À titre d'illustration, intéressons-nous à présent à quelques exemples caractéristiques d'analyse économique menée dans le cadre de pensée qui vient d'être présenté.

Redistribution des richesses quand les individus diffèrent par leurs capacités productives

Ce premier exemple est le plus classique. Les individus diffèrent par leurs capacités productives et il s'agit de décider du montant d'un impôt proportionnel au revenu, destiné soit à financer un transfert uniforme, soit à financer un bien public. Suivant leur productivité, les préférences indirectes des individus sur le taux de taxe diffèrent. En effet, les individus dont le revenu du travail est relativement faible préfèrent un schéma de taxation avec un transfert uniforme important, quitte à ce que le taux d'imposition soit élevé, alors que ceux dont le revenu du travail est plus grand préfèrent des taux d'imposition faibles. Le vote majoritaire sur le taux de taxe obéit à la logique du théorème de l'électeur médian. En effet, si l'on classe les travailleurs-électeurs suivant leur productivité, on les classe aussi, de manière indirecte, suivant leur schéma de taxation idéal. Le taux préféré par l'électeur médian est alors vainqueur de Condorcet. Le taux d'imposition obtenu est d'autant plus élevé que l'écart entre le revenu moyen et le revenu médian est grand.

Retraites par répartition

Le point de départ est que les individus diffèrent à la fois par leurs capacités productives et par leur âge. Il s'agit, dans un système par répartition, de décider du montant (supposé forfaitaire) des retraites, financé par un impôt linéaire sur le revenu. Dans ce cadre, la redistribution est à la fois intergénérationnelle (financement de la génération retraitée par la génération active) et intragénérationnelle (montant de l'impôt différencié entre les membres de la génération active et retraite forfaitaire pour la génération inactive). Les préférences exprimées par les individus sur le taux de taxe sont supposées unimodales. De plus, à salaire donné, plus les individus sont jeunes, moins ils sont favorables à des retraites élevées, puisqu'ils cotisent plus longtemps ; et, à âge donné, plus les individus sont riches, moins ils sont favorables à des retraites élevées, puisqu'ils contribuent davantage (l'impôt est proportionnel au revenu).
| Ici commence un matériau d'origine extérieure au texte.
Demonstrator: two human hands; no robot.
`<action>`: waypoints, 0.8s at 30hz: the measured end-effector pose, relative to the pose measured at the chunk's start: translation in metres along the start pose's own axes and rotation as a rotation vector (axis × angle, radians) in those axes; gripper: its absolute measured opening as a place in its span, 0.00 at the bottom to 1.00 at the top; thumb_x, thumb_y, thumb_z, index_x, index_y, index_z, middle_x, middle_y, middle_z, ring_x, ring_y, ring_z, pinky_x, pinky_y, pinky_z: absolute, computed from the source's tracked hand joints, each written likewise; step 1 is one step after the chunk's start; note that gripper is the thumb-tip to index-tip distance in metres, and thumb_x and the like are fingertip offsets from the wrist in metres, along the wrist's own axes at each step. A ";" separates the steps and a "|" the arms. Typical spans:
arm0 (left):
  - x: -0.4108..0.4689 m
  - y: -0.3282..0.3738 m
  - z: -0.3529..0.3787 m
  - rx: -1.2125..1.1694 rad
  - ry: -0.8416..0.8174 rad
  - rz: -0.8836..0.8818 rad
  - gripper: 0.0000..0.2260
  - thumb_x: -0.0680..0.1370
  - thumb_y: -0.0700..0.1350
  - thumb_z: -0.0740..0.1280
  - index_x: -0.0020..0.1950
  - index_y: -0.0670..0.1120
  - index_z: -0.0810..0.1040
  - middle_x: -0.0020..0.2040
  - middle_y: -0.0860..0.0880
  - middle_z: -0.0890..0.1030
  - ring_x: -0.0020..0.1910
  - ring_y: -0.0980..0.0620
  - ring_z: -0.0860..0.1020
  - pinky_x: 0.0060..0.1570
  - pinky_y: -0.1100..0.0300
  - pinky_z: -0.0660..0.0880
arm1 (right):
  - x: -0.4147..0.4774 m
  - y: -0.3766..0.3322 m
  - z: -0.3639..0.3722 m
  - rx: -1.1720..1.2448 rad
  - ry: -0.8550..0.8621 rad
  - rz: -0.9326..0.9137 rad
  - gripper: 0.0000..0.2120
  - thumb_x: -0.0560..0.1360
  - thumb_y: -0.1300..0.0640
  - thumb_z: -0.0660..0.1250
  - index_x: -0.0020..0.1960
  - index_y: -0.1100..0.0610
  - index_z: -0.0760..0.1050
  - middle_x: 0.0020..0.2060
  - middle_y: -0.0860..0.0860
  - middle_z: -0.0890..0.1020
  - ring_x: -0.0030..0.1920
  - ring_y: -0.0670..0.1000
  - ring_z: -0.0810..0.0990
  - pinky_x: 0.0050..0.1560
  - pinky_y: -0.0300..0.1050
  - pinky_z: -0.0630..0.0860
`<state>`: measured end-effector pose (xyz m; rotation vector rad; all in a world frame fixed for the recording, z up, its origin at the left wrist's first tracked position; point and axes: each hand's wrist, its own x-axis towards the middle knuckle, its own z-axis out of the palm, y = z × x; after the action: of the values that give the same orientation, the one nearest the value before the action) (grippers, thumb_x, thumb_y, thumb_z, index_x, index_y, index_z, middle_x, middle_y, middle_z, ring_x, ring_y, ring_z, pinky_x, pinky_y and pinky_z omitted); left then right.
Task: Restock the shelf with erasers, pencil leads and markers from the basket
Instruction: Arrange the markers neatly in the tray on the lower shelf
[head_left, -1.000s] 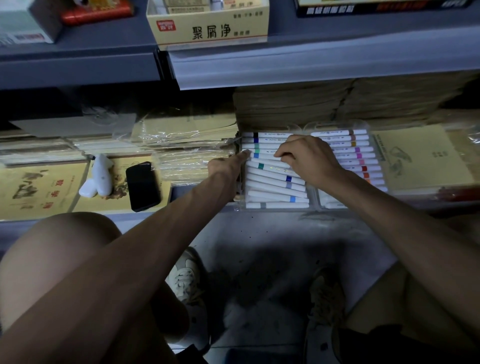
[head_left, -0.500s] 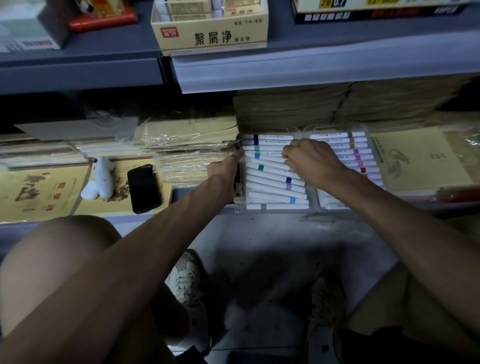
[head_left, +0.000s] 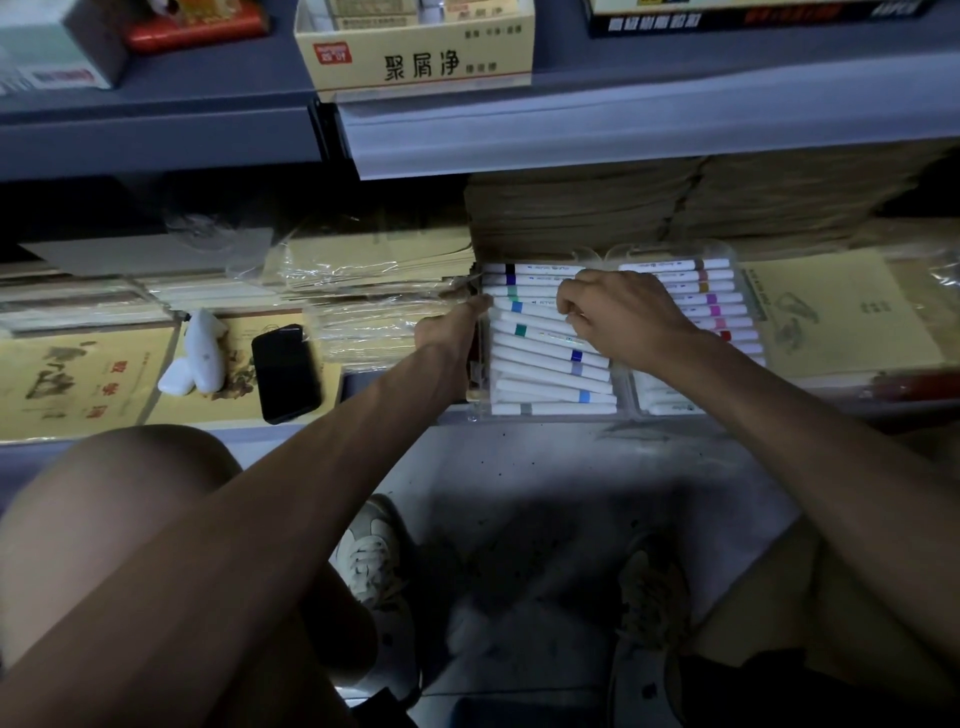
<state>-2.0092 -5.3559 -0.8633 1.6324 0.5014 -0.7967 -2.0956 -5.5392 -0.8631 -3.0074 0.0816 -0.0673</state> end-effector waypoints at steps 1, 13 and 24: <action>-0.001 0.001 0.000 0.000 0.001 0.001 0.17 0.77 0.51 0.75 0.57 0.43 0.75 0.45 0.45 0.82 0.39 0.49 0.80 0.29 0.58 0.72 | 0.000 -0.001 0.000 0.042 0.020 0.024 0.07 0.78 0.59 0.65 0.53 0.53 0.81 0.52 0.50 0.83 0.49 0.56 0.81 0.44 0.47 0.74; -0.001 -0.001 -0.003 -0.027 -0.023 -0.010 0.21 0.79 0.57 0.71 0.62 0.42 0.78 0.48 0.45 0.84 0.43 0.48 0.81 0.31 0.57 0.73 | 0.003 -0.007 0.003 0.072 -0.163 0.166 0.05 0.78 0.58 0.69 0.49 0.59 0.83 0.44 0.53 0.84 0.47 0.57 0.82 0.50 0.52 0.80; -0.001 -0.002 -0.002 -0.020 0.001 0.032 0.17 0.77 0.57 0.73 0.50 0.44 0.75 0.47 0.45 0.82 0.42 0.48 0.80 0.34 0.56 0.74 | 0.001 -0.007 -0.022 0.001 -0.229 0.194 0.11 0.70 0.51 0.72 0.46 0.58 0.81 0.43 0.54 0.82 0.44 0.58 0.81 0.43 0.48 0.78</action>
<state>-2.0109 -5.3534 -0.8637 1.6186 0.4808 -0.7652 -2.0956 -5.5353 -0.8406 -2.9648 0.3469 0.2947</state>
Le théorème de l'électeur médian s'applique. Dans la classe médiane (la classe avec le taux d'imposition idéal médian), on trouve à la fois des individus jeunes et pauvres et des individus d'âge moyen et riches. La situation est plus complexe que dans le cas de la redistribution pure, car toute la distribution jointe âge-revenu joue maintenant pour déterminer les individus qui ont le taux idéal médian. Néanmoins, on peut s'attendre à ce que des inégalités de revenus plus grandes aboutissent à des retraites plus élevées (à cause de la redistribution intragénérationnelle opérée par l'intermédiaire des retraites). En revanche, une modification de la pyramide des âges en direction d'un rajeunissement a des effets ambigus sur le montant des retraites : d'un côté, les jeunes ont tendance à être moins favorables aux retraites, toutes choses égales par ailleurs ; mais, de l'autre côté, un accroissement du nombre des jeunes signifie aussi un accroissement du nombre des cotisants, ce qui réduit la charge par tête.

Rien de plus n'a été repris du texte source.